Три пары глаз устремились на Константина Григорьевича. Он медлил с ответом, осматривая всех, как настоящий конспиратор.
— Где же ты его видел, папа?
— Угадай… И кто бы подумал!.. В сарае у Тесленчихи…
— У той крикуньи? — удивилась тетя Варя. — Которая всегда была чем-то недовольна?
— У той самой. И что самое удивительное — она первой прибежала к Ильевской и подговорила соседок спасать танкиста. Его машина загорелась где-то за березовой рощей, он чудом выскочил, добежал до первых домов, а тут еще бомба поблизости шарахнула. Уже горел, говорят, комбинезон совсем на нем истлел — женщины с трудом водой загасили. Брови и даже ресницы обгорели, осыпались.
— Сильные ожоги?
— Мало того что ожоги, он еще и контужен. Оглушило беднягу. Разговаривая со мной, кричит на весь подвал, а бабы возле него с коптилкой хлопочут, дежурят попеременно, вот народ!
— Ты ему помог, папа?
— Сделал все, что нужно. А главное, сам он хлопец крепкий, ладно сбитый — сибиряк. Думаю, скоро поправится. А уж как он благодарил! Запомните, говорит: имя Леонид, фамилия — Пузанов. Вернете мне силу — отблагодарю стократно.
Константин Григорьевич поднялся, повеселел. Всегда после хорошего поступка он чувствовал себя энергичным и бодро настроенным.
— Знаете, — чуточку погодя обратился врач ко всем, однако глядя на жену, которая лежала на диване опечаленная, потемневшая, обложенная подушками. — Я решил идти… на работу.
Никто ничего не ответил на это.
Раньше слово «работа» произносилось в семье с уважением и гордостью. «Он на работу!..» «Он с работы!» Что это значило! В такие минуты все домашние слушали Константина Григорьевича, все подчинялись и помогали ему, и он воспринимал это как должное.

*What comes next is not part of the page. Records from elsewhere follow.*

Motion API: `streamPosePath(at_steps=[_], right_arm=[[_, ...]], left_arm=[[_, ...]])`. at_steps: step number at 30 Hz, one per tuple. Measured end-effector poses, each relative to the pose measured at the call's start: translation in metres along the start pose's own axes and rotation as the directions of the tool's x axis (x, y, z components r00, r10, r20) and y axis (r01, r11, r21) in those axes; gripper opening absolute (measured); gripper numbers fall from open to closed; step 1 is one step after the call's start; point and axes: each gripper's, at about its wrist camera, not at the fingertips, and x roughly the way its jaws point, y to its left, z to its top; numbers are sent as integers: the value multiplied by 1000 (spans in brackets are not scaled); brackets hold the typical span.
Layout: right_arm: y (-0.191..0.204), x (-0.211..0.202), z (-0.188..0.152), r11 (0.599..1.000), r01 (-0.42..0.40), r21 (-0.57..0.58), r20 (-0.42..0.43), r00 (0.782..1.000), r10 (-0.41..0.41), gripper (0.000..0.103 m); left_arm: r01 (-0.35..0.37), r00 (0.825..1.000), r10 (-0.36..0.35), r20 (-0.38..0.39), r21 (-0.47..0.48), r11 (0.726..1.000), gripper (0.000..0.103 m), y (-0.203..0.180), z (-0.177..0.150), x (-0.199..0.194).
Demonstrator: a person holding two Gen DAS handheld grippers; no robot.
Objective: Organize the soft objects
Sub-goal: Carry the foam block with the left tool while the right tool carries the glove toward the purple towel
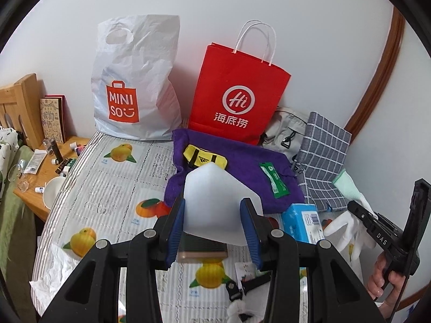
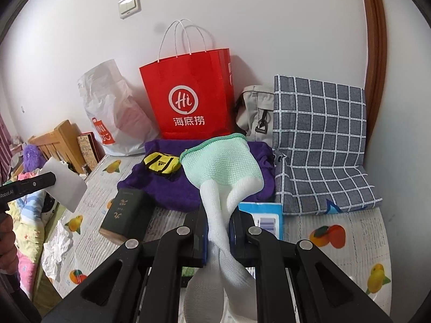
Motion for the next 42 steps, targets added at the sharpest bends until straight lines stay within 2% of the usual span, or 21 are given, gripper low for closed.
streamPosePath(at_steps=[9, 17, 21, 25, 37, 42], right_arm=[[-10, 37, 12, 1000, 12, 13, -38, 999, -11, 12], [-25, 69, 27, 998, -9, 57, -57, 998, 13, 12], [-29, 90, 34, 998, -8, 64, -73, 997, 13, 12], [-29, 111, 42, 997, -25, 71, -87, 996, 31, 12], [-17, 172, 75, 999, -52, 9, -97, 994, 52, 12], [-20, 207, 71, 998, -61, 26, -159, 985, 65, 12]], left_arm=[[-1, 999, 0, -34, -17, 1000, 39, 4, 26, 44], [-20, 998, 17, -64, -46, 999, 39, 12, 39, 82], [22, 995, -29, -92, -76, 997, 40, 12, 47, 102], [-4, 994, -3, -106, -65, 998, 40, 8, 54, 124], [-17, 983, -2, -186, -96, 995, 40, 18, 55, 190], [-15, 971, -12, -238, -111, 994, 40, 22, 49, 216]])
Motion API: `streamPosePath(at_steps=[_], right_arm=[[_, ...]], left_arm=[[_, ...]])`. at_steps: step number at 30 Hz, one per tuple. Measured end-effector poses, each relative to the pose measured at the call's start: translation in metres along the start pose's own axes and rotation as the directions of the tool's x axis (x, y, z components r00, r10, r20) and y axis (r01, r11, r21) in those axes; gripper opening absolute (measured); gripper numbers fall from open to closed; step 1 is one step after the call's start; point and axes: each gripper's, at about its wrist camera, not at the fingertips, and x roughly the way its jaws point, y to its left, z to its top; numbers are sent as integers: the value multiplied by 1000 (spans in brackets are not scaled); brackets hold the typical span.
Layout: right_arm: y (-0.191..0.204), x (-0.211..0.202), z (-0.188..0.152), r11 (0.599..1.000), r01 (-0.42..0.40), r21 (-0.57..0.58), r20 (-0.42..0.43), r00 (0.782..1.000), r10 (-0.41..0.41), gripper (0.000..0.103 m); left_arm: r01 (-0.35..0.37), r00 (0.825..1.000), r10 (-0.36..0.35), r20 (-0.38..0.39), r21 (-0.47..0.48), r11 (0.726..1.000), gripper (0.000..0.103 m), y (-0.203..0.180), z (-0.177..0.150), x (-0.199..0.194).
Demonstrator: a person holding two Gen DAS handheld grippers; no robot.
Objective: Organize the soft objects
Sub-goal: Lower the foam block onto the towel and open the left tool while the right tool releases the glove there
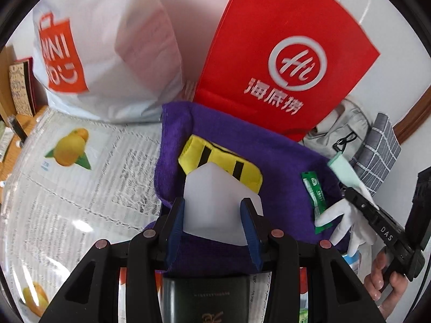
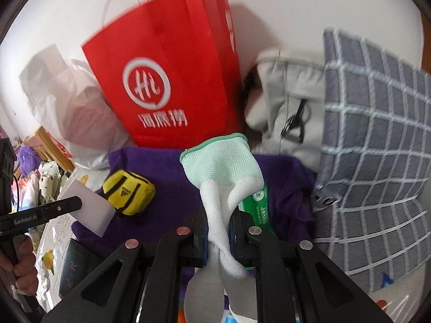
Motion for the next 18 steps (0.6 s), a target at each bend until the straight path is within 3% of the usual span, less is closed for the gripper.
streamPosePath(at_steps=[3, 10, 16, 18], right_arm=[[-1, 18, -3, 999, -38, 8, -47, 998, 38, 12], [-1, 46, -12, 1000, -25, -5, -128, 991, 24, 12], [-2, 49, -15, 1000, 4, -15, -137, 991, -6, 15], [-1, 50, -16, 1000, 9, -25, -142, 990, -13, 21]], left_arm=[[26, 999, -27, -29, -10, 1000, 40, 1, -2, 12], [26, 997, -26, -79, -1, 1000, 41, 0, -7, 22], [19, 995, -17, -94, 21, 1000, 43, 0, -6, 20], [9, 995, -6, -100, 25, 1000, 48, 0, -7, 21]])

Последние десять лет Константин Григорьевич работал заведующим городским пунктом «Скорой медицинской помощи». До недавних пор он еще носился по городу на своем неугомонном автобусе, спасая пострадавших от бомбардировок полтавчан. Накануне Константин Григорьевич должен был на этом автобусе выехать на восток. Вчера они, посадив в машину больную Надежду Григорьевну, двинулись в путь… Чтобы не волновать прежде времени мать, Ляля покамест не говорила ей о своем твердом намерении остаться в Полтаве. Константин Григорьевич тоже молчал об этом… Застревая в тесных колоннах, по пылающим улицам Полтавы Убийвовки выбрались на окраину города. Здесь все и произошло. Колонны внезапно попали под яростный налет вражеской авиации. Их машину разбило, тяжело ранило осколком двухлетнего ребенка шофера прямо на руках у матери. Константин Григорьевич с полчаса пробыл возле него и возле других раненых, которые окружили его медпункт, открытый на скорую руку средь поля. В это время стало известно, что путь на Харьков уже перерезан немецкими танками.

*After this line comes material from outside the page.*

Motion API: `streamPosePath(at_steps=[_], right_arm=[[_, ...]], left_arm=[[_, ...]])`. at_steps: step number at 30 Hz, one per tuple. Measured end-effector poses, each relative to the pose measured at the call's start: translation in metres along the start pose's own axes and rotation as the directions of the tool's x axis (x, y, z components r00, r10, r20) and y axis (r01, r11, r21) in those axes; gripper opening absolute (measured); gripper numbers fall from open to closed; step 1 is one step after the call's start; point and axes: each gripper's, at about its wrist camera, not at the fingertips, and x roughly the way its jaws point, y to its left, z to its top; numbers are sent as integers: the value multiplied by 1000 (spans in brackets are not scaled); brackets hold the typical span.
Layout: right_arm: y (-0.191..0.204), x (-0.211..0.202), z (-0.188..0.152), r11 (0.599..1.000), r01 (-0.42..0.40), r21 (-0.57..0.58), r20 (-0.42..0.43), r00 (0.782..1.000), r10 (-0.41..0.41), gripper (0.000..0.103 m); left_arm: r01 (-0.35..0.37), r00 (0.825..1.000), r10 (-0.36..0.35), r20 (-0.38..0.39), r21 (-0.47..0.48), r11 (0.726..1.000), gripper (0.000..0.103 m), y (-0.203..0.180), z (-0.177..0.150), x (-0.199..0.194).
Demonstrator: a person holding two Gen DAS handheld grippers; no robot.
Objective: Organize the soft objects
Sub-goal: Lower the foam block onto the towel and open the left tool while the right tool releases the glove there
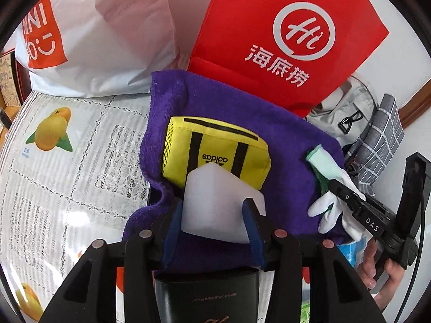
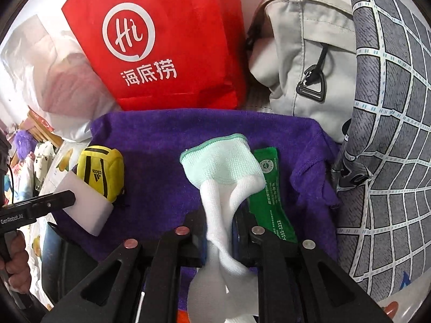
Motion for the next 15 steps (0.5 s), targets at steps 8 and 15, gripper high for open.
streamPosePath(at_steps=[8, 15], right_arm=[[16, -23, -3, 985, 141, -103, 86, 987, -132, 67], [23, -64, -24, 993, 99, -62, 126, 988, -91, 74]], left_arm=[[0, 1000, 0, 29, -8, 1000, 61, 4, -7, -16], [5, 997, -3, 76, -33, 999, 62, 11, -16, -54]])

Не оставалось ничего другого, как возвращаться… Взяв Надежду Григорьевну под руки, Убийвовки возвратились с нею домой. В дом ее уже не ввели, а внесли. Это было вчера. А сегодня Константин Григорьевич уже завел речь о работе. О какой? Для кого?
— Раз выехать не удалось, то нужно начинать что-нибудь здесь, — словно оправдывался перед кем-то Константин Григорьевич. — Немцы немцами, а мой пункт «Скорой помощи» должен функционировать. Ведь Полтава не вымерла, в ней остались наши люди. Кто им будет помогать? Немцам они не нужны.